*Your assignment*.
Go from the first line below to the one with "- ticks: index" and print each line exactly.

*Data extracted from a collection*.
────────────────────────────────────────

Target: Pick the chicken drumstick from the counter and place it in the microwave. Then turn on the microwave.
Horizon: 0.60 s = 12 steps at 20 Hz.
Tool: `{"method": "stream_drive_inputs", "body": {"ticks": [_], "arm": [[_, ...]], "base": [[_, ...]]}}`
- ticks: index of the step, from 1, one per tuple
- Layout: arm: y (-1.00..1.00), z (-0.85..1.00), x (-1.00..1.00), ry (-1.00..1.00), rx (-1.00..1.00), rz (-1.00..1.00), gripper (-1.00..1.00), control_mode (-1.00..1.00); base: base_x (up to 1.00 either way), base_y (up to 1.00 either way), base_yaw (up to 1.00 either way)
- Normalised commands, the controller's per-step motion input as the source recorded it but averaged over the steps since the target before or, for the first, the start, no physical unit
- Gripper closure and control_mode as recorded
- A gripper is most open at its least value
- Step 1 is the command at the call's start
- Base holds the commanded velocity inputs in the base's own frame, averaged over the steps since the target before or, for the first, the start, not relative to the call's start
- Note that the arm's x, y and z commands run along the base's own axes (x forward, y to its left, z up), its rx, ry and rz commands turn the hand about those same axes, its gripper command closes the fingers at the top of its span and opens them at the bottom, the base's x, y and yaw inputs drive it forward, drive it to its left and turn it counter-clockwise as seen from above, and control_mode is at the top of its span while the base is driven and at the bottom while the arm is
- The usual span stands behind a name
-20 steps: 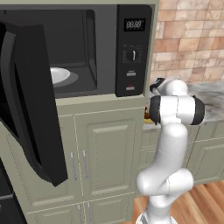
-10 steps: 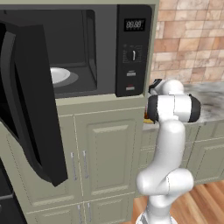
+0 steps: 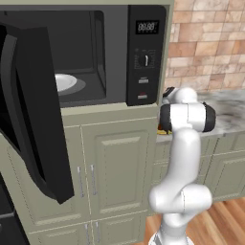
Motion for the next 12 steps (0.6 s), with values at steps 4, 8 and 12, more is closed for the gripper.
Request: {"method": "stream_drive_inputs", "body": {"ticks": [4,8,12], "arm": [[0.02,-0.09,0.17,0.0,0.0,0.01,-1.0,-1.0],[0.06,-0.13,0.15,0.0,0.0,0.02,-1.0,-1.0],[0.04,-0.14,0.17,0.0,0.0,0.01,-1.0,-1.0]], "base": [[0.0,0.0,0.0],[0.0,0.0,0.0],[0.0,0.0,0.0]]}}
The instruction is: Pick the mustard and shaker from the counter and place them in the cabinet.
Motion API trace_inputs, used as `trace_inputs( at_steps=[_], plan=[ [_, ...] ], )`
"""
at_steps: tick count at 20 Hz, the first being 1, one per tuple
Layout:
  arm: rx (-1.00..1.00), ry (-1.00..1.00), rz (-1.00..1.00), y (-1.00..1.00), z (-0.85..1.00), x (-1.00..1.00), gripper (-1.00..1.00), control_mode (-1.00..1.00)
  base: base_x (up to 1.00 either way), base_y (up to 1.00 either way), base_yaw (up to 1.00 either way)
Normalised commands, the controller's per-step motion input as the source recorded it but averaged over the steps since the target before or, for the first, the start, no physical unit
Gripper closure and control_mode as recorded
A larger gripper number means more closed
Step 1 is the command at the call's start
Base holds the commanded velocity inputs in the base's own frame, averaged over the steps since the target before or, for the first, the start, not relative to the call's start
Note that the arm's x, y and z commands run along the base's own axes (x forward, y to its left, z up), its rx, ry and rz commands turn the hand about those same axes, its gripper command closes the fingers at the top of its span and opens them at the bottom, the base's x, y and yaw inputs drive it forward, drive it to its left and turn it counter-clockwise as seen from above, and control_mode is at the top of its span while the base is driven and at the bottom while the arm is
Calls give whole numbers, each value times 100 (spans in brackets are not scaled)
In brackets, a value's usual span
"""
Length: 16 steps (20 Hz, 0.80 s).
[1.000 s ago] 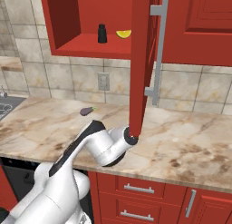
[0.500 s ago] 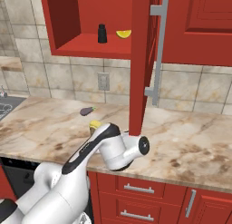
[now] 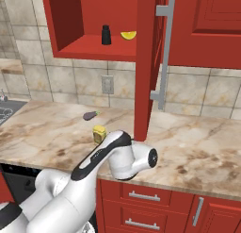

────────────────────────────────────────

*Result*.
Target: Pick the chicken drumstick from the counter and place it in the microwave. Then turn on the microwave.
Horizon: 0.60 s = 12 steps at 20 Hz.
Tool: `{"method": "stream_drive_inputs", "body": {"ticks": [_], "arm": [[_, ...]], "base": [[_, ...]]}}`
- ticks: index of the step, from 1, one per tuple

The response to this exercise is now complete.